A young architect at the start of is career and his life of love, Jack (Jesse Eisenberg) is torn between his beautiful normal girlfriend, Sally (Greta Gerwig) and her best friend Monica (Ellen Page), a baby-faced over wise package of seduction who looks cute and talks dirty-suggestive. Alec Baldwin is on hand as an architect in mid life, John, who retraces his own youthful time in Rome looking over Jack’s shoulder — warning him of pitfalls and amused by the human comedy, with the delicious back-to-the past mystery and flavor of Midnight in Paris.
Talk about fantasy — Leopoldo Pisanello (Roberto Benigni) is an ordinary man swept up for no particular reason into a world of fame and glamour — a hilarious study of media celebrity make-or-break. Out of the blue, he walks the red carpet at movie premiers, effortlessly gets impossible to get reservations at fancy restaurants, has gorgeous women throwing themselves at him, and is interviewed on tv, his every choice, every detail of his existence — does he shave before or after breakfast? does he wear boxers or briefs — a national mania, that is, until someone else gets “picked”. It’s a wonderful if outlandish satire played straight — everyman down-to-earth and vulnerable — by Benigni. Life dishes out heartaches to everybody — celebrities and unknowns — Leopoldo’s erstwhile chauffeur tells him when the glory is over, but being a celebrity is better. Thank you, Woody, for that info.
A newly married couple, Antonio and Milly, arrive in Rome but chance separates them and sets powerful temptation in their way — and what seductions these are. Antonio wins a pre-paid prize — Penelope Cruz as Anna, a call girl — simply gorgeous in a red dress, and with wonderful comic timing in the part. Cruz is great. Milly — well it’s a little complicated — is romanced by a famous movie star, Luca Salta (Antonio Albanese) from whom we learn that you don’t have to be handsome to be incredibly seductive (and it’s in himself, not just his fame and power). It’s not how things turn out for her, though — what happens is even funnier.

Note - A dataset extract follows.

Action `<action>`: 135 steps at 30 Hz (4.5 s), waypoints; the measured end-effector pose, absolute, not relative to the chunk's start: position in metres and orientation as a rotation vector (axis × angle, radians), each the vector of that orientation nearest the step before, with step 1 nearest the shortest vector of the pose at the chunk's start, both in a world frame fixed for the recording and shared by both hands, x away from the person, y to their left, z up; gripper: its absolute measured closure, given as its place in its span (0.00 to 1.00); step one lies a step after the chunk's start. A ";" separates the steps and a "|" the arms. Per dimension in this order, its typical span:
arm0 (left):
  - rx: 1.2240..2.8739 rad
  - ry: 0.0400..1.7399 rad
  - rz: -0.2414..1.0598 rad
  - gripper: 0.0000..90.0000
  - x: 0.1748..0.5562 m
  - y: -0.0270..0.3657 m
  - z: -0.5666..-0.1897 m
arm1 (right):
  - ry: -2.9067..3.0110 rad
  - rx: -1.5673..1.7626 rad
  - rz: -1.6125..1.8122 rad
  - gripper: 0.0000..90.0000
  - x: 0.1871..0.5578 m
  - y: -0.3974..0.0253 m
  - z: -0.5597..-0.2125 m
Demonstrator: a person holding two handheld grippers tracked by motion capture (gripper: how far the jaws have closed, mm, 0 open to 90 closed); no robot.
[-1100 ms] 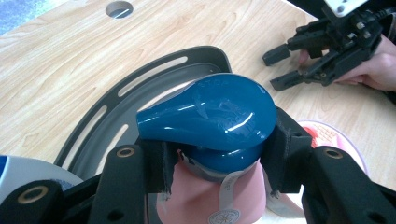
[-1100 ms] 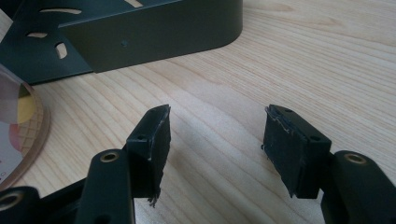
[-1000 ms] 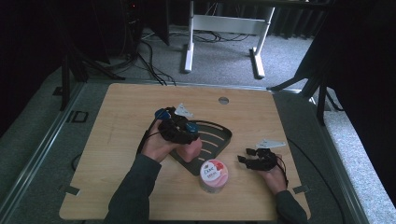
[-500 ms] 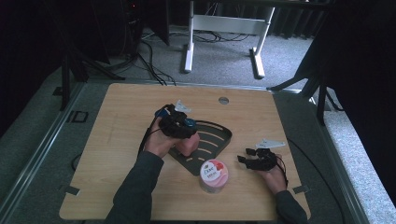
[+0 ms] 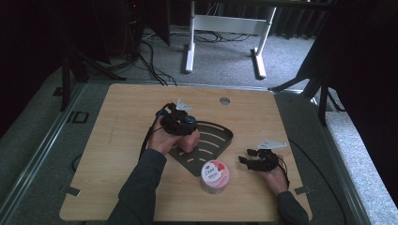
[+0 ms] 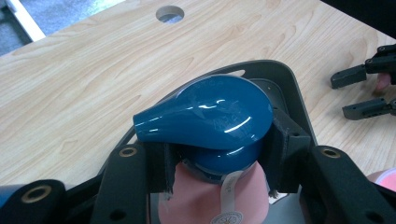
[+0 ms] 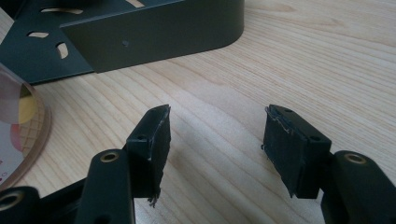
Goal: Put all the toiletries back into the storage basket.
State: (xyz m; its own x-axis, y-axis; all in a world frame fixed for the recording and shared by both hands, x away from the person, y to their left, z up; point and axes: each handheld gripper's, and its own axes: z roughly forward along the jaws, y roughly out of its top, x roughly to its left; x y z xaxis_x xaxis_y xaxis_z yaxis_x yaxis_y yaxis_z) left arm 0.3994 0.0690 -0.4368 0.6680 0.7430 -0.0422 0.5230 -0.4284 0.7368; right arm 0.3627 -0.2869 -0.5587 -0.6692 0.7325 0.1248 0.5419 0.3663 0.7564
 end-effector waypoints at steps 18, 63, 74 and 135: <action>2.119 1.007 0.466 0.58 0.411 0.069 -0.450 | 2.394 1.139 1.188 0.46 0.363 -0.287 -0.559; 2.111 1.047 0.569 0.39 0.389 0.070 -0.462 | 2.395 1.119 1.164 0.45 0.361 -0.283 -0.559; 2.082 1.066 0.636 0.38 0.376 0.074 -0.466 | 2.386 1.129 1.158 0.44 0.360 -0.282 -0.559; 2.192 0.921 0.417 0.97 0.309 0.078 -0.552 | 2.476 0.713 1.363 1.00 0.372 -0.159 -0.493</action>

A pretty young American girl, Hayley (Alison Pill), looking for street directions, is aided by a handsome young Italian, named, of course, Michelangelo (Flavio Parenti) who offers to take her to her destination — and that’s not much fantasy except here they get engaged! For me, the sheer side-splitting laughs of the film spin out of their story. Jerry (Woody Allen), Hayley’s father, an opera director fighting retirement, age and death — Allen all the way — arriving with his wife Phyllis (Judy Davis) to “meet the family,” shakes hands with Michelangelo’s father, a hard-working undertaker Giancarlo (the great tenor Fabio Armiliato) and from there we go to sheer wild hilarity. Because Jerry discovers that Giancarlo has a great voice but only under very specific circumstances — he has to be singing in the shower* — which the entrepreneurial Jerry manages to reproduce at La Scala. There Giancarlo sings Pagliacci, who clowns through his grief — a glancing Woody Allen self-portrait. And the great singing that fills the screen and the theater — that’s part of the thrill of the movie too. Wow!
Leaving the theater, I heard people say, “Well, it’s entertaining,” in a sort of downplaying way. Maybe so. I thought the sheer intensity of the fantasy and abundance of its fulfillment, rooted in truly observed characters and satire, sends the film soaring. This film casts humor into sheer joy.